Saved data entries:
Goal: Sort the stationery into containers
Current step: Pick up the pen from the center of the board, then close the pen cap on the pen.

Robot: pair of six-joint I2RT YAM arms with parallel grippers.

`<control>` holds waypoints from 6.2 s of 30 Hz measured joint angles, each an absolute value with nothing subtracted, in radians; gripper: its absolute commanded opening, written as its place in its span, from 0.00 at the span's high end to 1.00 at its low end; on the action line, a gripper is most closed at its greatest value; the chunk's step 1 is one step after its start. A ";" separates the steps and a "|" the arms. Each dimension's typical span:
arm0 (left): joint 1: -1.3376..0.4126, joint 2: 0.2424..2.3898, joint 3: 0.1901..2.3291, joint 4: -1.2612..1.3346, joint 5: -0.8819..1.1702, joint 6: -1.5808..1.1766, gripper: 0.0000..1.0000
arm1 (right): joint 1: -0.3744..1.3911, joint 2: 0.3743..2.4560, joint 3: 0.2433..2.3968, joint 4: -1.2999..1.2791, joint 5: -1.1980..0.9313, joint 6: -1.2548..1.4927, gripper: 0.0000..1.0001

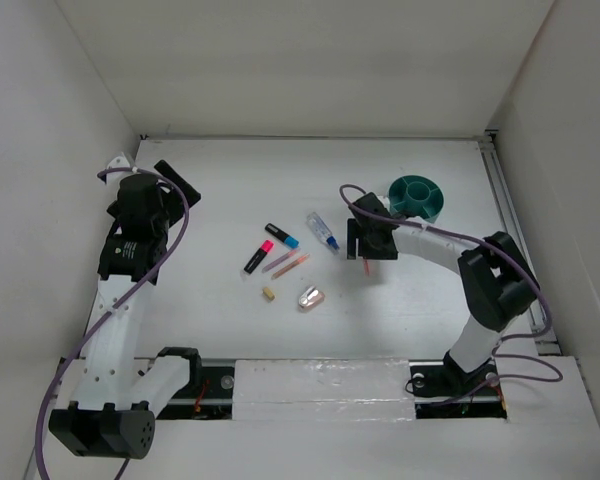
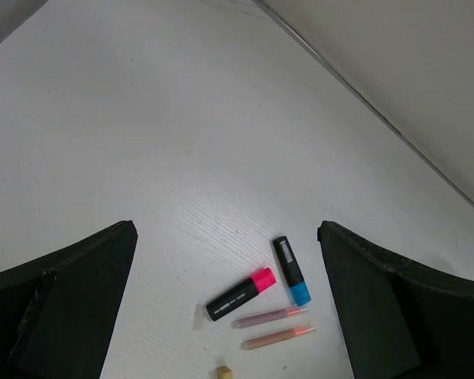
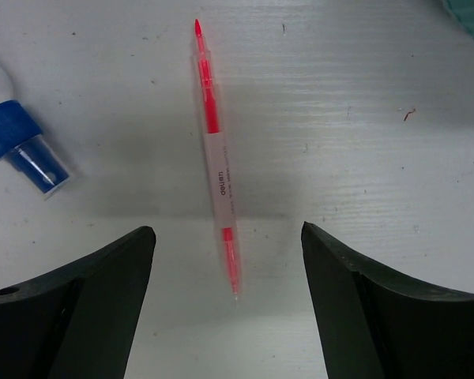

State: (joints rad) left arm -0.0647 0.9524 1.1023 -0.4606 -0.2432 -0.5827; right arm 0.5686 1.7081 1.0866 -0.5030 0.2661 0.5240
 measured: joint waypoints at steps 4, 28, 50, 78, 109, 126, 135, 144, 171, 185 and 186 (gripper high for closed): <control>-0.065 0.952 1.102 -0.461 -0.241 -0.582 0.00 | 0.565 1.754 1.086 -0.499 0.262 0.524 0.22; -0.072 0.952 1.102 -0.461 -0.235 -0.580 0.00 | 0.549 1.783 1.098 -0.459 0.224 0.490 1.00; -0.102 0.946 0.841 -0.507 -0.141 -0.771 0.00 | 0.659 1.620 1.163 -0.513 0.232 0.479 1.00; -0.308 1.282 0.747 -0.411 -0.109 -0.811 0.07 | 0.691 1.497 1.095 -0.486 0.227 0.479 1.00; -0.384 1.438 0.764 -0.488 -0.172 -0.828 0.19 | 0.695 1.464 1.018 -0.441 0.232 0.475 1.00; -0.385 1.525 0.836 -0.516 -0.223 -0.828 0.31 | 0.688 1.441 1.014 -0.437 0.231 0.470 1.00; -0.385 1.546 0.853 -0.516 -0.234 -0.829 0.50 | 0.688 1.382 1.007 -0.432 0.227 0.467 1.00; -0.385 1.576 0.882 -0.516 -0.233 -0.829 0.56 | 0.681 1.351 0.980 -0.430 0.225 0.467 1.00; -0.383 1.584 0.886 -0.441 -0.181 -0.797 1.00 | 0.673 1.334 0.979 -0.418 0.182 0.459 1.00; -0.385 1.454 1.118 -0.388 -0.008 -0.715 1.00 | 0.722 1.336 0.947 -0.243 -0.133 0.492 1.00; -0.385 1.444 1.146 -0.379 -0.001 -0.710 1.00 | 0.727 1.336 0.938 -0.218 -0.159 0.505 1.00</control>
State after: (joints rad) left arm -0.3847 1.4445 1.1461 -0.3790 -0.0010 -0.7101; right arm 0.7265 1.3357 0.9379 -0.2184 -0.1593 0.5049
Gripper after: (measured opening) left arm 0.036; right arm 0.057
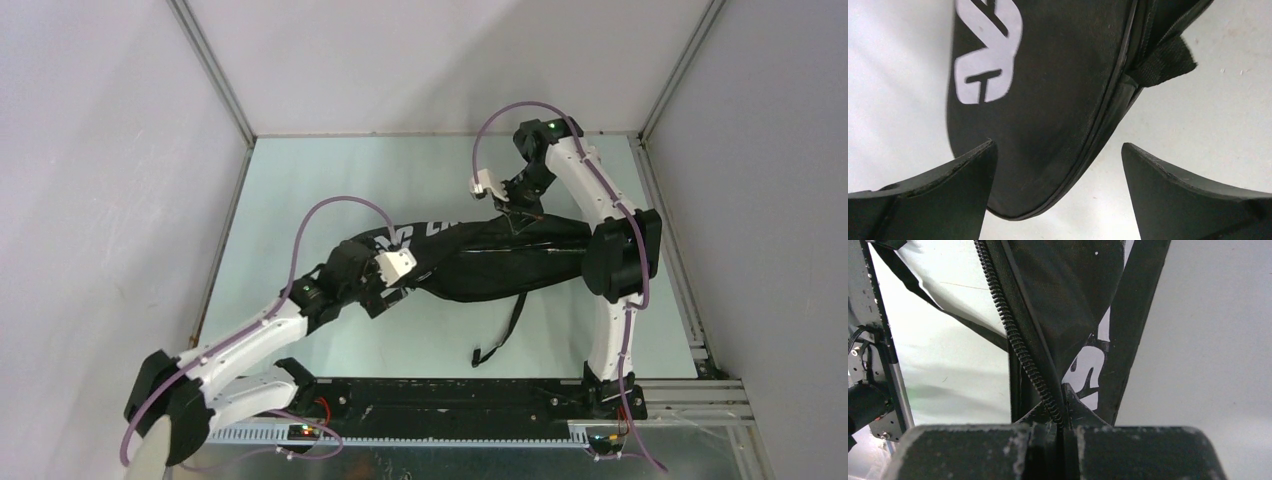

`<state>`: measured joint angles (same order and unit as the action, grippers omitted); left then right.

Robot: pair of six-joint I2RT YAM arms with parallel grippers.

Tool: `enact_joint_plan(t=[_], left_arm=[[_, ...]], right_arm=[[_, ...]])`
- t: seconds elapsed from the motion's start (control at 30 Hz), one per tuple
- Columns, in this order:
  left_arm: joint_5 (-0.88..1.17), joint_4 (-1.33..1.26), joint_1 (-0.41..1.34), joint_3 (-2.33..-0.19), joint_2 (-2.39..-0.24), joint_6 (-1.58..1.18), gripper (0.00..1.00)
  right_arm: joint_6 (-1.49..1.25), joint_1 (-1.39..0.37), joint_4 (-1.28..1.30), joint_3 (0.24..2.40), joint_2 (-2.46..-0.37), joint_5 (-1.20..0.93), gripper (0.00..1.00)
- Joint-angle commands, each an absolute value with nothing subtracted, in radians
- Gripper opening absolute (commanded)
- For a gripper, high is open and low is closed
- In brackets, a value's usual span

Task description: Pack up the badminton gear

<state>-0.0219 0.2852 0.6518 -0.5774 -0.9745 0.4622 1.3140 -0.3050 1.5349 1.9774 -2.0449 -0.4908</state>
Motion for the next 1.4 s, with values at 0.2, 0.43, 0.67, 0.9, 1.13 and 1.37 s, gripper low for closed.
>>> enact_joint_plan(t=[0.2, 0.43, 0.67, 0.9, 1.13, 1.37], left_arm=[[-0.068, 0.29, 0.644, -0.704, -1.192, 0.517, 0.95], [-0.066, 0.281, 0.644, -0.722, -1.214, 0.516, 0.41], [-0.075, 0.304, 0.643, -0.76, -1.229, 0.468, 0.03], [-0.028, 0.347, 0.646, -0.8, -1.142, 0.192, 0.0], [-0.085, 0.345, 0.736, -0.707, -1.009, -0.131, 0.0], [-0.196, 0.408, 0.897, -0.688, -0.935, -0.246, 0.0]], right_arm=[[1.344, -0.298, 1.602, 1.928, -1.99, -0.472, 0.0], [1.328, -0.298, 1.602, 1.989, -2.003, -0.491, 0.0], [1.313, -0.306, 1.602, 2.067, -2.0, -0.511, 0.0], [1.061, -0.307, 1.421, 2.208, -2.012, -0.485, 0.59], [0.631, -0.349, 0.943, 2.019, -1.781, -0.406, 0.92], [0.066, -0.524, 0.02, 1.144, -1.229, -0.399, 0.99]])
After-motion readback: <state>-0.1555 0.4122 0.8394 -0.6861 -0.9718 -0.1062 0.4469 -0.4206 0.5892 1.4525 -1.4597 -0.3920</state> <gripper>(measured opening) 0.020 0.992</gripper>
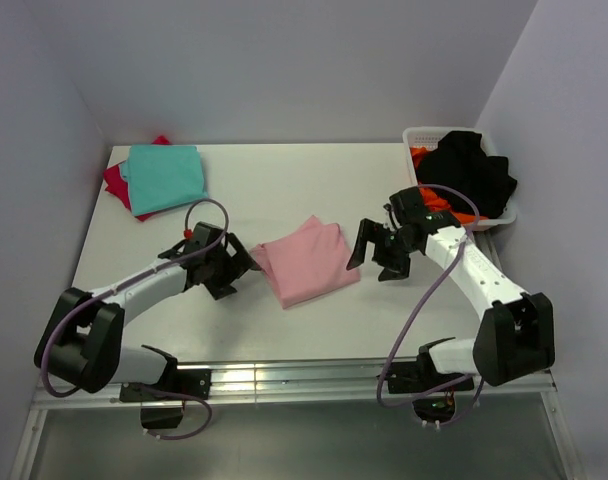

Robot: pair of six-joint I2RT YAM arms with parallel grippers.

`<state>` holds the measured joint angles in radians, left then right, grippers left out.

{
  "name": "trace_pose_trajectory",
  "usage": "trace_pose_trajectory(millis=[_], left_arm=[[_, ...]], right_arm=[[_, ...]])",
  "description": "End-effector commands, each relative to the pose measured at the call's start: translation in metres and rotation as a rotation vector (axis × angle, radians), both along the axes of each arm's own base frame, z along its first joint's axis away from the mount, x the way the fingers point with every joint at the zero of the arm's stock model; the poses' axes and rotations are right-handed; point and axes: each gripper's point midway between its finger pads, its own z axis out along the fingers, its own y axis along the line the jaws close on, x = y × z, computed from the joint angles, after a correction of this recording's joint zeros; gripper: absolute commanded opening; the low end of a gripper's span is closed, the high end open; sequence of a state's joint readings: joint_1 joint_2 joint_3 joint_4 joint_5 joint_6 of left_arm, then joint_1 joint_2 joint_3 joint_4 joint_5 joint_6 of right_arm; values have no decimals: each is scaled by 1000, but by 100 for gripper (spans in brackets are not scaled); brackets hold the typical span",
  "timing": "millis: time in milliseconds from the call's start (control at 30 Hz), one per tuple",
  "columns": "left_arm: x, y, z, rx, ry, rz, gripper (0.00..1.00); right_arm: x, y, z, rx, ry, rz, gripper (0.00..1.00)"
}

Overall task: Fold and stack the t-shirts
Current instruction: Fold the tshirt

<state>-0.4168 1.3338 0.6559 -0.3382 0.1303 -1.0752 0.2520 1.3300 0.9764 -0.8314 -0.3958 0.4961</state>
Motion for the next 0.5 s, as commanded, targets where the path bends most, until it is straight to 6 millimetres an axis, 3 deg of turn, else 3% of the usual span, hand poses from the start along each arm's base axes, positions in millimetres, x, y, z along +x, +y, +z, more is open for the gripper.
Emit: trace_pose_trajectory(millis=[0,167,233,300,467], left_arm=[[43,-22,23,-78,-179,57,99],[51,-30,17,-97,-203,86,99],[50,-33,5,-84,-177,86,99],[52,-45,3,-100,-182,66,99],[47,-68,-25,-105,-117,17,99]], right_arm=[[-14,-17,3,-72,-10,7,100],[-30,-33,3,-126,-15,8,100],[-33,-40,4,-137,-15,-6,100],[-35,-42,5,-134,-13,-19,100],[-32,-45,10,-138,-18,-32,100]])
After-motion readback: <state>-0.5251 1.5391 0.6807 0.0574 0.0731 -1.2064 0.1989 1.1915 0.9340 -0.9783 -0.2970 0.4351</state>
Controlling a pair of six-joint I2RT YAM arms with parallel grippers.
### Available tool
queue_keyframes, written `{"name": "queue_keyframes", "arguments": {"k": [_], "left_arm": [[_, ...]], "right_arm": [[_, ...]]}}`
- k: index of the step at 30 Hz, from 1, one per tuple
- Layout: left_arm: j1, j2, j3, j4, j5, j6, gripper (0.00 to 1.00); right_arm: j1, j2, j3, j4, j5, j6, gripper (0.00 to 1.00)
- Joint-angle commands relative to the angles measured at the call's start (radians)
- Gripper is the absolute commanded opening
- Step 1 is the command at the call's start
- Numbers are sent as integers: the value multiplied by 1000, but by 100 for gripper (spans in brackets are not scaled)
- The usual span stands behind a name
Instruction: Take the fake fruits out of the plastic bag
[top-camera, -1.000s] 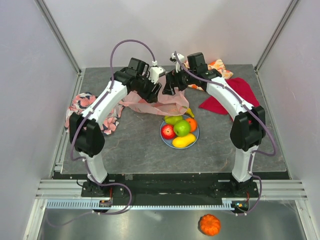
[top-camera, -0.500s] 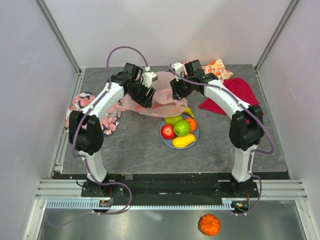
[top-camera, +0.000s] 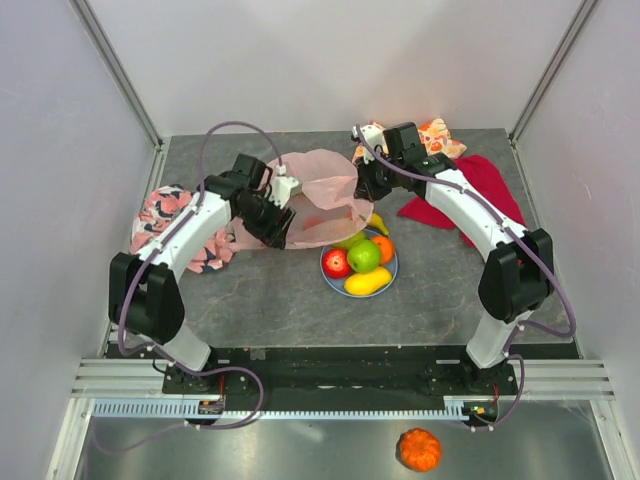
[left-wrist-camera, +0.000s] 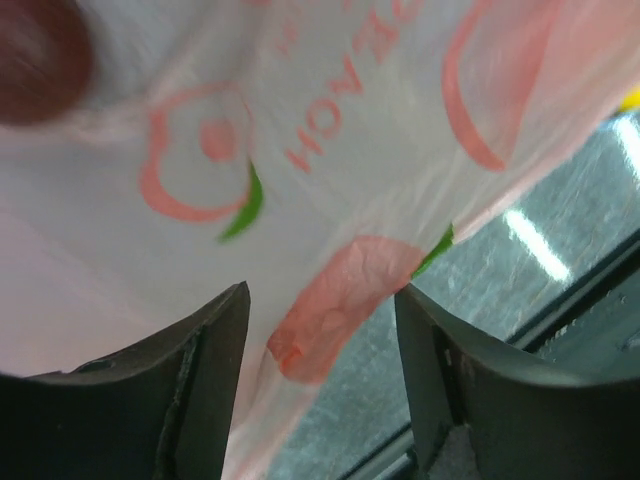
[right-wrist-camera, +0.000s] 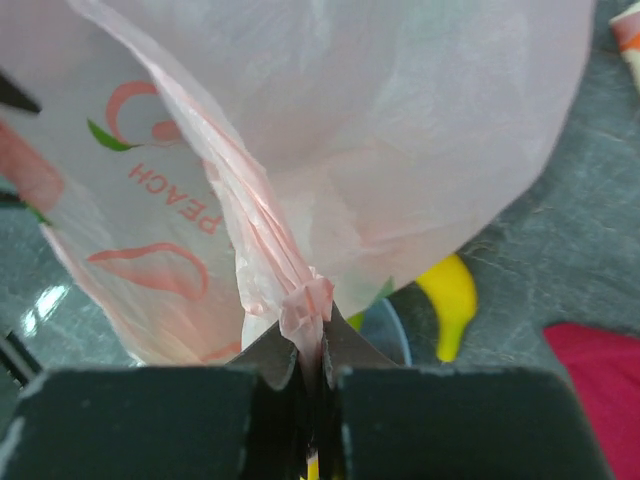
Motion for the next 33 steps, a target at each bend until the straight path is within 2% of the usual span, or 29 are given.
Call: {"name": "queue_keyframes", "arguments": {"k": [1, 3, 9, 12, 13, 14, 16, 18, 19, 21, 22, 24, 26, 27, 28, 29, 30, 31, 33], "left_arm": [[5, 78, 202, 84, 5, 30, 71], [4, 182, 327, 64, 6, 78, 73], [10, 365, 495, 47, -31, 184, 74], [33, 381, 641, -3, 84, 152, 73], [36, 388, 678, -37, 125, 150, 74], [37, 397, 762, -157, 194, 177, 74], [39, 425, 819, -264, 192, 175, 70], [62, 392, 739, -333, 195, 167, 64], [73, 311, 588, -333, 208, 162, 58], [80, 205, 405, -312, 271, 168, 57], [79, 145, 267, -309, 303, 176, 59], [59, 19, 186, -269, 362, 158, 63], [28, -6, 187, -232, 306, 129, 66], [28, 5, 218, -221, 287, 127, 66], [27, 23, 311, -198, 267, 118, 66], [28, 79, 369, -192, 227, 115, 66], [28, 109, 432, -187, 218, 116, 66], [28, 146, 563, -192, 212, 118, 66], [28, 253, 684, -207, 210, 118, 67]], "right_arm": [[14, -15, -29, 22, -48, 35, 3], [15, -14, -19, 22, -45, 29, 4], [15, -15, -15, 22, -27, 16, 6], [15, -31, -35, 16, -13, 0, 6], [15, -41, -42, 13, -5, -3, 6], [14, -49, -49, 12, 7, -3, 6], [14, -64, -68, 12, 18, -4, 6], [14, -72, -77, 15, 24, -3, 4], [12, -72, -78, 13, 27, -3, 4], [12, -69, -77, 15, 30, -4, 4], [12, -68, -75, 16, 30, -6, 4], [14, -58, -68, 18, 22, -6, 4], [12, -51, -63, 18, 16, -4, 4], [14, -46, -60, 18, 13, -3, 4], [12, -45, -62, 19, 12, -3, 4], [14, -44, -62, 19, 10, 0, 4], [14, -48, -65, 21, 9, 0, 4], [14, -49, -68, 19, 7, 0, 4], [14, -58, -77, 19, 9, -1, 4]]}}
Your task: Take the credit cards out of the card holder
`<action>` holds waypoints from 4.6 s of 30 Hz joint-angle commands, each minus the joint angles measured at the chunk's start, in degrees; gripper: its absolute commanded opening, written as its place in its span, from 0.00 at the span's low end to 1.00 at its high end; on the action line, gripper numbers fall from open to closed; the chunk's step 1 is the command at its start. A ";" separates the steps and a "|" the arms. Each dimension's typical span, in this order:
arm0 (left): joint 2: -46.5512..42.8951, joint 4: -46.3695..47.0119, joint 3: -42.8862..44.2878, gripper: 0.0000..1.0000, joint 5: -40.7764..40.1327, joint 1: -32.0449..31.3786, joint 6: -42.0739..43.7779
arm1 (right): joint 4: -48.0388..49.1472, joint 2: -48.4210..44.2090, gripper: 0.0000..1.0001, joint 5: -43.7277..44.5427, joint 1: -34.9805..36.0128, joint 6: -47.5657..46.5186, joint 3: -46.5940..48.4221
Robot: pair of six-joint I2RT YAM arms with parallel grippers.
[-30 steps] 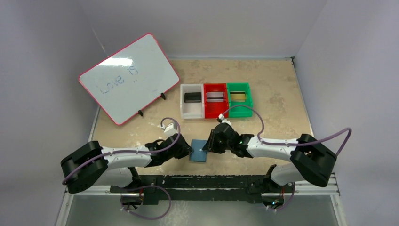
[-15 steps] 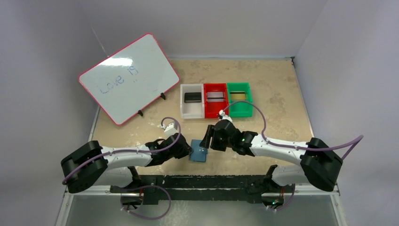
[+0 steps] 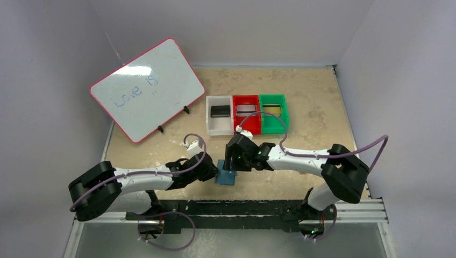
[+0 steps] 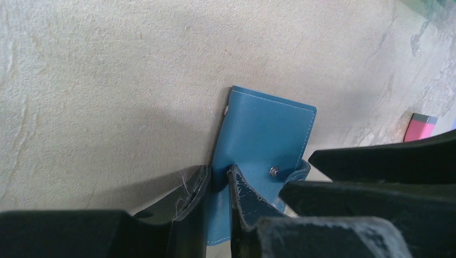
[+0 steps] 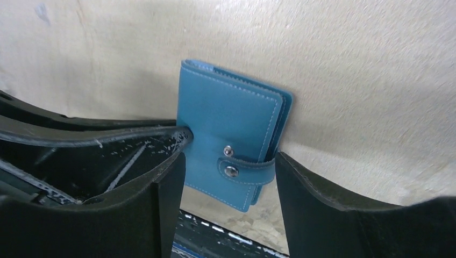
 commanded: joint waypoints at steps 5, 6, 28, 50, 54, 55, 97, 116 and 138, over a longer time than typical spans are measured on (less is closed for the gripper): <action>-0.78 -5.71 0.88 0.16 -2.18 -0.14 2.02 | -12.35 4.61 0.58 8.45 3.62 5.09 7.11; -0.69 -6.08 0.94 0.16 -2.28 -0.20 2.03 | -12.81 3.98 0.57 8.97 3.67 6.50 6.31; -0.79 -8.95 1.86 0.15 -3.54 -0.21 2.36 | -20.08 -2.60 0.47 13.18 3.24 12.02 0.13; -0.02 -9.40 3.71 0.15 -3.33 -0.19 3.08 | -1.44 -16.34 0.56 -0.17 -6.66 1.32 -7.70; 0.16 -9.09 3.50 0.15 -3.37 -0.20 3.00 | -3.39 -10.11 0.63 1.65 -3.56 -0.11 -2.11; 0.30 -9.05 3.48 0.15 -3.37 -0.20 2.98 | -3.45 -8.65 0.65 1.51 -2.86 -0.34 -1.01; -4.35 -12.80 4.54 0.43 -7.20 -0.20 2.94 | -4.38 -12.30 0.00 3.75 -0.44 3.42 -4.72; -24.52 -36.65 8.62 0.82 -29.45 -0.19 -5.42 | 0.50 -13.58 0.00 -0.13 -0.80 -6.63 1.28; -36.49 -33.79 8.52 0.68 -28.97 -0.14 2.26 | 10.61 -11.28 0.00 -7.88 -4.21 -8.91 -3.43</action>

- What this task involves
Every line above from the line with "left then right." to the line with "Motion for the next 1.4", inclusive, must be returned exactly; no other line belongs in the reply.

- Your solution
`<state>`: measured joint angles (same order and unit as the action, grippers omitted); left then right.

Robot: pair of six-joint I2RT YAM arms with parallel grippers.

Tool: `enact_joint_plan(t=[_], left_arm=[[_, ...]], right_arm=[[_, ...]])`
- t: seconds elapsed from the motion's start (control at 30 Hz), one per tuple
- Columns, in this order:
  left_arm: joint_5 (-0.88..1.17), joint_4 (-1.33..1.26), joint_1 (-0.41..1.34), joint_3 (-2.33..-0.19), joint_2 (-2.39..-0.24), joint_6 (-1.58..1.18), gripper (0.00..1.00)
  right_arm: joint_6 (-1.49..1.25), joint_1 (-1.39..0.37), joint_4 (-1.28..1.30), joint_3 (0.24..2.40), joint_2 (-2.46..-0.37), joint_5 (-1.20..0.93), gripper (0.00..1.00)
- Joint-angle commands, each an absolute value with nothing subtracted, in radians
- Gripper opening absolute (commanded)
- For a gripper, high is open and low is closed
- In brackets, a value's usual span

Task description: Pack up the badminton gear

<state>-0.0219 0.2852 0.6518 -0.5774 -0.9745 0.4622 1.3140 -0.3050 1.5349 1.9774 -2.0449 -0.4908</state>
Motion for the next 1.4 s, with values at 0.2, 0.43, 0.67, 0.9, 1.13 and 1.37 s, gripper low for closed.

That concludes the response.